Book Synopsis Slavery, Capitalism, and Women's Literature by : Kristin Allukian

Book excerpt: With Slavery, Capitalism, and Women’s Literature, Kristin Allukian makes an important contribution to slavery and capitalism scholarship by including the voices of some of the best-known nineteenth-century American women writers. Women’s literature offers crucial and previously unconsidered economic insights into the relationship between slavery and capitalism, different from those we typically find in economics and economic histories. Allukian demonstrates that because women’s imaginative and creative texts take the material-historical connection of slavery and capitalism as their starting point, they can be read for the more speculative extensions of that connection, extensions not possible to discover on a material-historical level. Indeed, Allukian contends, these authors and texts disclose unique economic insights, critiques, and theories in ways that are only possible through literary writing.
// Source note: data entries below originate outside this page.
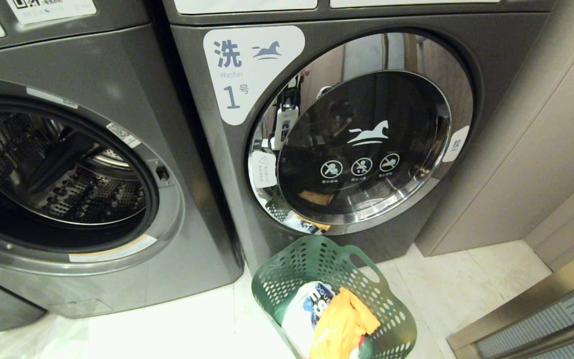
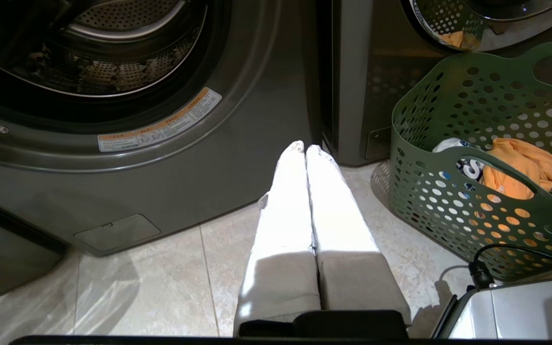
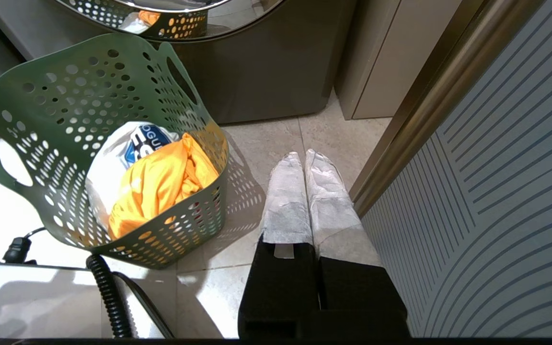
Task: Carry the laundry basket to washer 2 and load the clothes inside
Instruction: Place the clothes into the washing machine
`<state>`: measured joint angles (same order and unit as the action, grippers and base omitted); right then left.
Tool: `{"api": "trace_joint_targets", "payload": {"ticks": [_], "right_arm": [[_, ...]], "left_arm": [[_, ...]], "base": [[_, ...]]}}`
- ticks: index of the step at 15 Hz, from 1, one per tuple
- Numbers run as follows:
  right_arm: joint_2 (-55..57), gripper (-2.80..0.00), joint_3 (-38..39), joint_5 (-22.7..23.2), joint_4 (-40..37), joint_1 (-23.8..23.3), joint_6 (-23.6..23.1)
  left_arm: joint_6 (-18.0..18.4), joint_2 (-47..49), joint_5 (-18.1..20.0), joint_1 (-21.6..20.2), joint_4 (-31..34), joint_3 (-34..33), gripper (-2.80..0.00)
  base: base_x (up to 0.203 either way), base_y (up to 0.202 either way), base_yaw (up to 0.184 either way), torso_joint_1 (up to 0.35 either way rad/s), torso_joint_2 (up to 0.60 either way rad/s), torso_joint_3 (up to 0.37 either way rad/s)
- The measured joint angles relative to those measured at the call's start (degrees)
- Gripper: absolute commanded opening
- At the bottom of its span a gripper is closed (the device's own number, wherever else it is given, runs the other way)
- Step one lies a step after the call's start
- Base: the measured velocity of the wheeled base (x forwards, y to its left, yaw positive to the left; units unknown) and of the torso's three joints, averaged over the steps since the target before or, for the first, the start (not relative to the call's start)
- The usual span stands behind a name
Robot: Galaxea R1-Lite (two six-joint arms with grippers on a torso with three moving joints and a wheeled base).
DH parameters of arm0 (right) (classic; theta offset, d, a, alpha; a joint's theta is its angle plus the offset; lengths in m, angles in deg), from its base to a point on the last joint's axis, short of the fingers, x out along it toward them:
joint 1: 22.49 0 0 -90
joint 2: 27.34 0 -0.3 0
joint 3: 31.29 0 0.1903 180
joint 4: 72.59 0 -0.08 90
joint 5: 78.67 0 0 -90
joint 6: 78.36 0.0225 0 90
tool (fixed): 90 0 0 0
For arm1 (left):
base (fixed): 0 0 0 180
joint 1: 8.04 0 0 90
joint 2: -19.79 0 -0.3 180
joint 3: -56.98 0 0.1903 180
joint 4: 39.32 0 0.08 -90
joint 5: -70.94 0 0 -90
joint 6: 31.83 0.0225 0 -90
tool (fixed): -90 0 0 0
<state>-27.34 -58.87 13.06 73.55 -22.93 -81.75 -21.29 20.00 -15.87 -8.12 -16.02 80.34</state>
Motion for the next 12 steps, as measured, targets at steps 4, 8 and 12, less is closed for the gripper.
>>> {"api": "trace_joint_targets", "payload": {"ticks": [4,8,12], "right_arm": [[0.00,-2.80,0.00,0.00,0.00,0.00,0.00],[0.00,-2.80,0.00,0.00,0.00,0.00,0.00],[0.00,-2.80,0.00,0.00,0.00,0.00,0.00]], "left_arm": [[0.63,-0.16,0.11,0.02,0.02,0.00,-2.80],[0.63,-0.18,0.11,0.00,-0.04,0.00,-2.80],[0.56,-0.18,0.13,0.00,-0.02,0.00,-2.80]], "base": [[0.000,0.000,0.000,0.000,0.00,0.000],[0.000,0.000,0.000,0.002,0.00,0.053],[0.000,0.000,0.000,0.002,0.00,0.192]]}}
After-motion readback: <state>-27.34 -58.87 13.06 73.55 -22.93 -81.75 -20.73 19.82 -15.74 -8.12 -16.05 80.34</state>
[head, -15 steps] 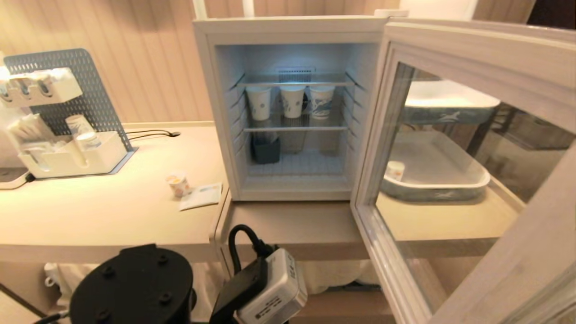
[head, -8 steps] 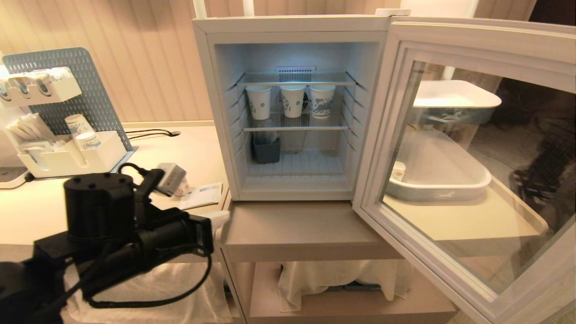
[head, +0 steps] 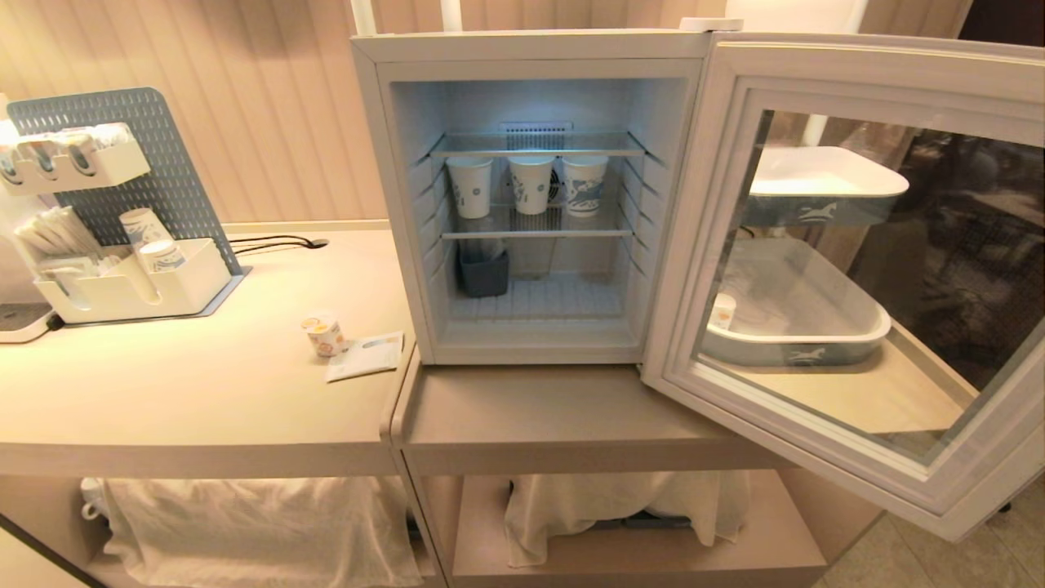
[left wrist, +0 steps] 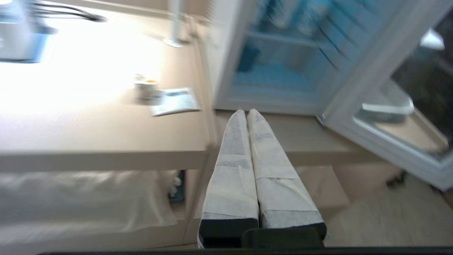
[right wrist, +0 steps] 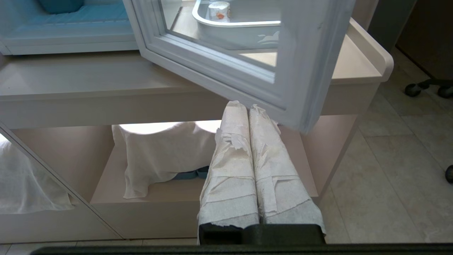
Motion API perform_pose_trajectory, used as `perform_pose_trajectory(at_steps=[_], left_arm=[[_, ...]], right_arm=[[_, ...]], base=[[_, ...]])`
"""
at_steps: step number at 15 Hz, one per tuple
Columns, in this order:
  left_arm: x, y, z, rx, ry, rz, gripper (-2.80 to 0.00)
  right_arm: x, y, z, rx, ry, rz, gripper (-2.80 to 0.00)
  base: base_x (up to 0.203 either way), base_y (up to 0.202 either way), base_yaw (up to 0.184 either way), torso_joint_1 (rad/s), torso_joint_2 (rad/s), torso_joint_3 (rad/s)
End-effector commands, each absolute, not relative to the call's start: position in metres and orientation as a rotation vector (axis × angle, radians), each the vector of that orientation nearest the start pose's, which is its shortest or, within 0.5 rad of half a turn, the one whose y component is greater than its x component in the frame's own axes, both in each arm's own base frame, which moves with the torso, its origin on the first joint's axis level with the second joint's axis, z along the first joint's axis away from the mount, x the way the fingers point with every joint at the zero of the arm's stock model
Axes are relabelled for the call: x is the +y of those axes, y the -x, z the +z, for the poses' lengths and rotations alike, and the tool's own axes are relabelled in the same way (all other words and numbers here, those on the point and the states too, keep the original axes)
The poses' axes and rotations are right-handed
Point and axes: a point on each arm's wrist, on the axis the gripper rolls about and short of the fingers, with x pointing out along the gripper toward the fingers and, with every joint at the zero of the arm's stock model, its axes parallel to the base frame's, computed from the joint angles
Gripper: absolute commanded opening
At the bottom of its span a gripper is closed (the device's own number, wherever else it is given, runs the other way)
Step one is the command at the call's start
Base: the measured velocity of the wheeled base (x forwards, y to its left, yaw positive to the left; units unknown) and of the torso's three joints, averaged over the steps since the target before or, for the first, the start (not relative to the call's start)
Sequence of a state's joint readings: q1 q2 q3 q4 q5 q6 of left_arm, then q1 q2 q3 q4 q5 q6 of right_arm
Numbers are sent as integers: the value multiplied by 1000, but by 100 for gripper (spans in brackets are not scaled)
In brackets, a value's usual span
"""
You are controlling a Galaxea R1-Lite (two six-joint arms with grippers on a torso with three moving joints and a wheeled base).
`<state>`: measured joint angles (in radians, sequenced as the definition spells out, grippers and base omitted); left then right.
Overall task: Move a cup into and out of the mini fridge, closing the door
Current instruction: Open the freezer door, then put the yoghurt in the freezer
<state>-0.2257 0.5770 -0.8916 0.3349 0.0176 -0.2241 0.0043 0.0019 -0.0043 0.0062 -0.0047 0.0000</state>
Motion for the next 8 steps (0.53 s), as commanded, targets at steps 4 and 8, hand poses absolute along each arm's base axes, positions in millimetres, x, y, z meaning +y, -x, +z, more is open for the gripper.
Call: perform_pose_trajectory(at_steps=[4,8], left_arm=[[14,149,263,32,308,118,-280],[-5,169,230,20,271,35,-280]], right_arm=[[0,23,76,3,0,0,-280],[0,23,76,3,0,0,-280]], base=[[0,0,0,0,0,0],[0,0,0,0,0,0]])
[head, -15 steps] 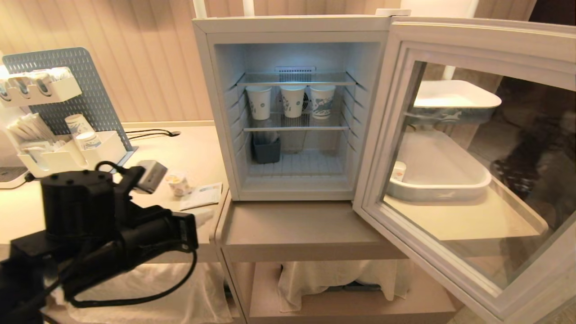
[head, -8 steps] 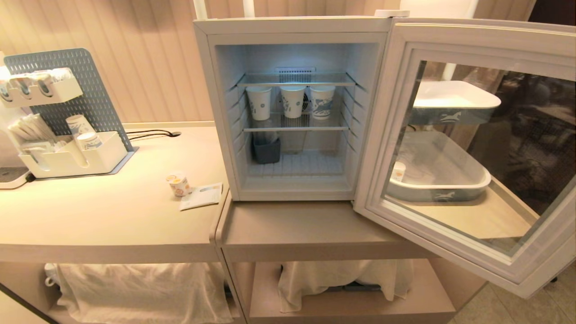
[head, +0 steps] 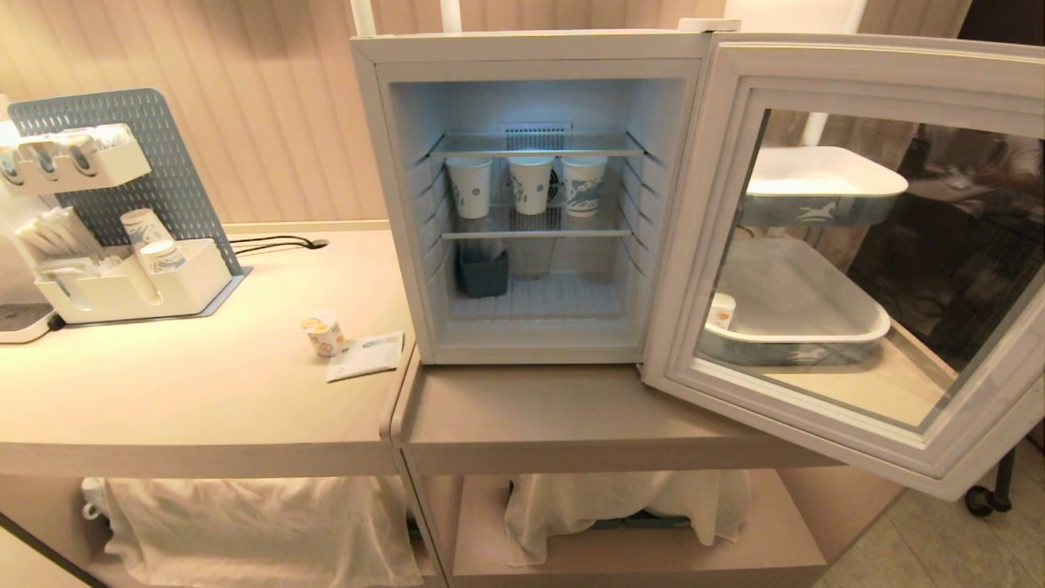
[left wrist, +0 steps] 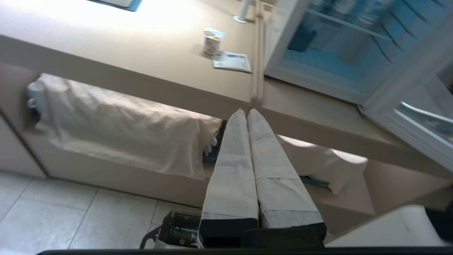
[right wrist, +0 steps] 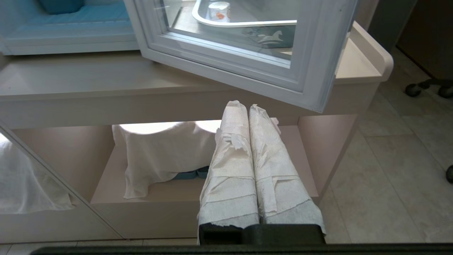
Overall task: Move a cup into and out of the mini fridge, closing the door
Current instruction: Put the yoghurt in the freezer
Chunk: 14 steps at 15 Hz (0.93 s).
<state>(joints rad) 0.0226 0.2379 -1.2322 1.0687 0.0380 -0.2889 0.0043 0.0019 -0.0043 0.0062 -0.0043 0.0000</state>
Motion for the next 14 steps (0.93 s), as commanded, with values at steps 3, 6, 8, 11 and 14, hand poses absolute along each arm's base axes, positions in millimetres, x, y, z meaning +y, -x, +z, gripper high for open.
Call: perform_pose_trajectory(at_steps=[3,6,8,11,14], left_arm=[[-2,125,187,16,201,21,-280],[0,54,132,-8,91,49,-280],[0,28,80,102,34,36,-280],[0,22,74,6,-1,5,-280],[0,23,76,-3,-17,0,-280]], right_arm=[[0,23,76,5,0,0,-280],[0,23,76,5,0,0,-280],[0,23,76,5,0,0,-280],[0,23,76,5,0,0,-280],[0,23,76,5,0,0,-280]], base=[[0,0,0,0,0,0],[0,0,0,0,0,0],[0,0,0,0,0,0],[0,0,0,0,0,0],[0,0,0,0,0,0]])
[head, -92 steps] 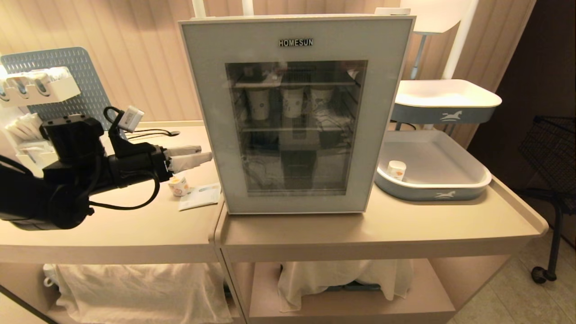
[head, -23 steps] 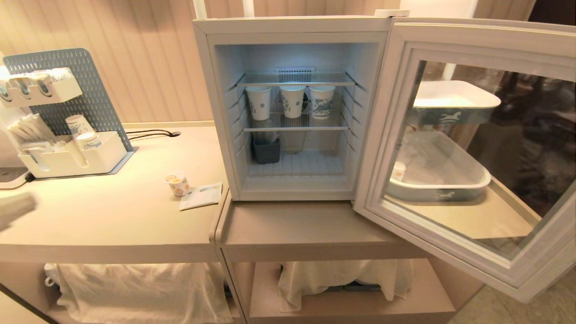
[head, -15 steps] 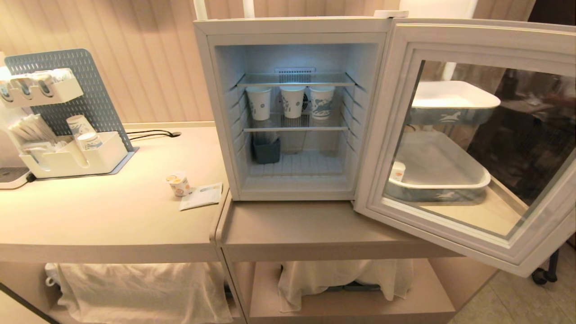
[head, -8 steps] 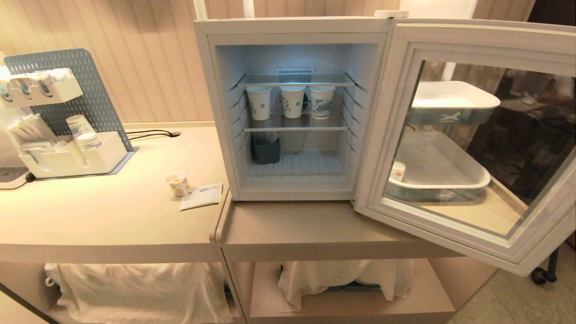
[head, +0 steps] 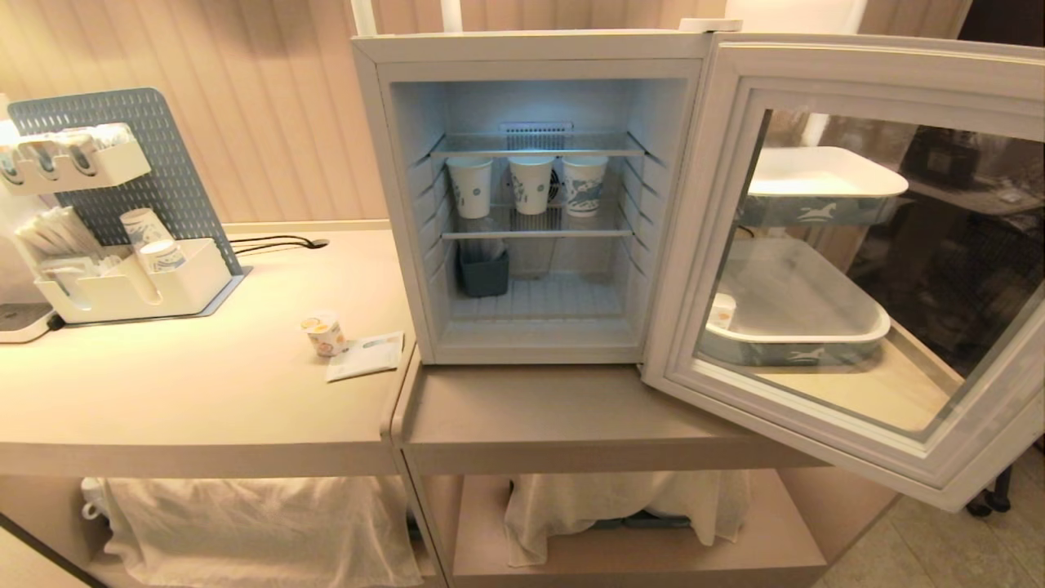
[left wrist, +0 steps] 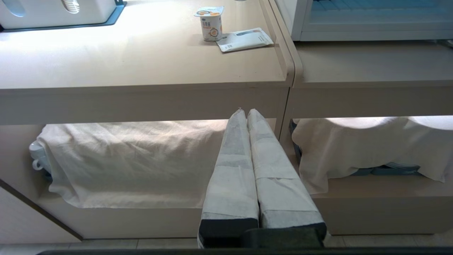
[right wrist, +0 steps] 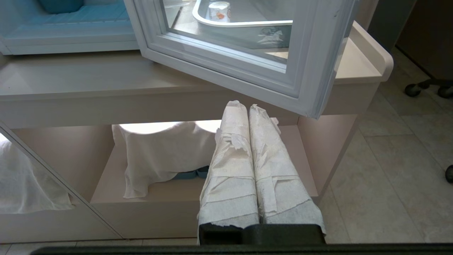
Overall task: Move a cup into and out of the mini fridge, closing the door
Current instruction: Put the yoghurt in the freezer
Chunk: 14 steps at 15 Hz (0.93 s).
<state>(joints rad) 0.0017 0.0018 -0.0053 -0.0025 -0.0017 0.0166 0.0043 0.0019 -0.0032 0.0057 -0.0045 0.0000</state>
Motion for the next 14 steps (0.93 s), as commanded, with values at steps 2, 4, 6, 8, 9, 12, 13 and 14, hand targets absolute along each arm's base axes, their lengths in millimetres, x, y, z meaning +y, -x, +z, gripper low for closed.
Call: perform_pose_trajectory(at_steps=[2,4,6,8,9,12,13,14], left_arm=[[0,23,76,-2,-24,-2,-280],[0,23,75,0,-48,-5,-280],[0,23,76,-1,-49,-8,-280],[0,23,76,1,-49,-9,-280],[0,23,76,0,-49,-9,-280],[0,23,76,-2,-49,-9,-280],[0,23,76,-2,-49,-9,-280],[0,23,76,-2,-49,-9,-280]], right_arm=[[0,23,76,3,0,0,-280],[0,23,75,6,13,4,-280],[0,23,76,3,6,3,-280],[0,23,76,3,3,2,-280],[0,23,76,3,3,2,-280],[0,23,76,3,2,2,-280],[0,23,76,3,2,2,-280],[0,23,76,3,2,2,-280]], base=[[0,0,0,0,0,0],[0,0,0,0,0,0],[0,0,0,0,0,0],[1,27,3,-1,-1,1],[2,74,-9,6,1,1],[0,168,-3,5,3,2],[0,192,4,2,5,-2],[0,199,-2,4,2,2]])
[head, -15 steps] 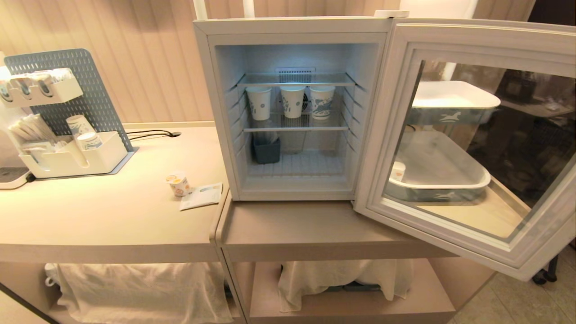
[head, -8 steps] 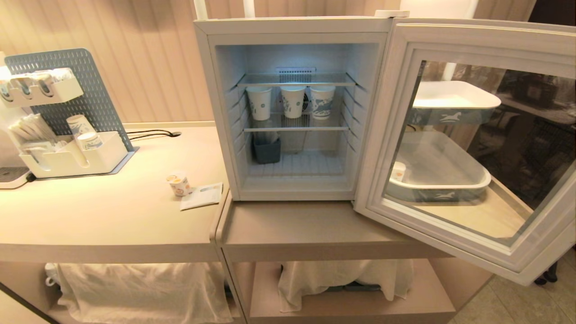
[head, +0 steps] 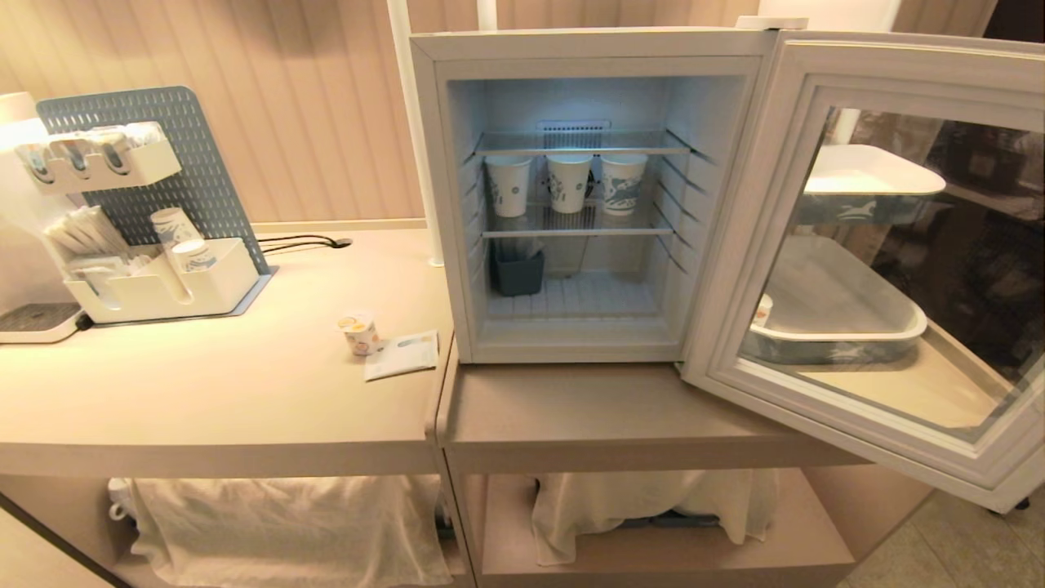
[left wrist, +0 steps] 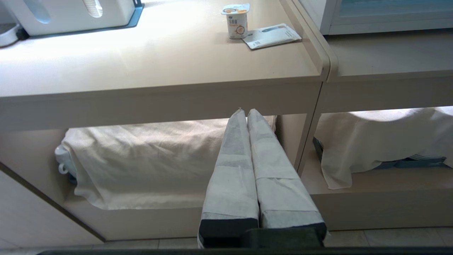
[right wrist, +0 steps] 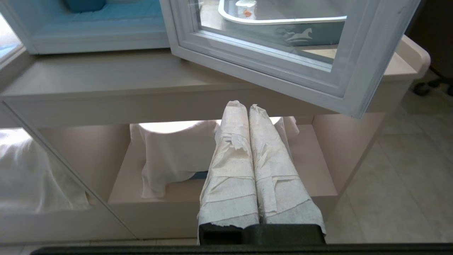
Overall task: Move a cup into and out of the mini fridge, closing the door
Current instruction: Put the yoghurt in the freezer
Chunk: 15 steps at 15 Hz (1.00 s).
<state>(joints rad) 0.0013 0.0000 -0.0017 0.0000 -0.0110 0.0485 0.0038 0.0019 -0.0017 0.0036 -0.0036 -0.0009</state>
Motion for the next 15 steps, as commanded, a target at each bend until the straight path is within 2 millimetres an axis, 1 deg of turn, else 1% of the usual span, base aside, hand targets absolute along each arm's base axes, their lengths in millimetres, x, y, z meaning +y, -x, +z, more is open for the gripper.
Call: perform_pose_trajectory(at_steps=[1,15], left_arm=[[0,23,76,-3,-49,-9,-280],[0,23,76,-3,-49,-9,-280]], right_arm=[[0,23,76,3,2,2,-280],[0,23,76,5,2,2,-280]], base=[[0,194,2,1,0,4],[0,193,-1,2,4,2]])
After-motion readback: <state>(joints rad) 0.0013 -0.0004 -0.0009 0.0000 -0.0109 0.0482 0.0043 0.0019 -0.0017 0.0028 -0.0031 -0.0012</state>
The writers featured in this study—Harriet Beecher Stowe, Lucy Larcom, Harriet Jacobs, and Frances Ellen Watkins Harper—published written accounts of the continuities between slavery and capitalism including between language and activism, accounting and sentimentalism, labor and technology, race and property, and inheritance and reparations. Their essays, novels, poems, and autobiographies provided forums to document data, stimulate debate, generate resistance, and imagine alternatives to the United States’ developing capitalist economy, engined and engineered by slavery. Without their unique economic insights, the national narrative we tell about the relationship between slavery and capitalism is incomplete.